* [Records]
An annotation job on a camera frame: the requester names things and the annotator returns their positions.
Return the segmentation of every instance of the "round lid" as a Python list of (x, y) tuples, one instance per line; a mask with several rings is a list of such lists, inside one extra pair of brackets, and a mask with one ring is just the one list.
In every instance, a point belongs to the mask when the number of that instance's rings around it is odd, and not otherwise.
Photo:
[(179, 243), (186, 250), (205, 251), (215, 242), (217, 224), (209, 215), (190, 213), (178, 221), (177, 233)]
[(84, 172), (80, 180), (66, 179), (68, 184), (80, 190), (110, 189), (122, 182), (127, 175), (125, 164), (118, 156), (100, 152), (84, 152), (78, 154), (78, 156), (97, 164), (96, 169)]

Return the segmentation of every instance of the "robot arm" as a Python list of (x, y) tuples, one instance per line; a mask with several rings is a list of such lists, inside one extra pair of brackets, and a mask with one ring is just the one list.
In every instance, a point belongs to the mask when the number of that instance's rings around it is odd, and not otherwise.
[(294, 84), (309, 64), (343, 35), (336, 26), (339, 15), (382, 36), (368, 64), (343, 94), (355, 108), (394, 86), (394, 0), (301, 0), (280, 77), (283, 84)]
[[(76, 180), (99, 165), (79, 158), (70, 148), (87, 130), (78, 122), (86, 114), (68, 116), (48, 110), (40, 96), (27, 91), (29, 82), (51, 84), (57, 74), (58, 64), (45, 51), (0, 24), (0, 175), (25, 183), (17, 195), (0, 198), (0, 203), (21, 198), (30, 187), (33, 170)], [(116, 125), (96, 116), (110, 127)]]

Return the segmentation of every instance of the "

==

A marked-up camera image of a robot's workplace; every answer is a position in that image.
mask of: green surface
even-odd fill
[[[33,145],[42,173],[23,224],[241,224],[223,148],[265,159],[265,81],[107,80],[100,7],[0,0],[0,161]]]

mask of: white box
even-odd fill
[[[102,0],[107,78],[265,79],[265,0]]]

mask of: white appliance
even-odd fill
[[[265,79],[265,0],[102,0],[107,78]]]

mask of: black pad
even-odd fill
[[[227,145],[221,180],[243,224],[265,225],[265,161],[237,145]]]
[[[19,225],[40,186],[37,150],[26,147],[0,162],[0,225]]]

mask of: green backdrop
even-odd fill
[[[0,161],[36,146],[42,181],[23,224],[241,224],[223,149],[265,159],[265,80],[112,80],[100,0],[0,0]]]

* [What needs to be done] The answer must consist of each line from the data that includes the string "robot".

* [Result of the task]
Return the segmentation of every instance of the "robot arm" as a Python list of (x, y) tuples, one instance per line; a mask with several rings is a list of such lists, inside one extra pair of brackets, and a mask with one ring is just the one list.
A marked-up camera image of a robot's workplace; every answer is a position in that image.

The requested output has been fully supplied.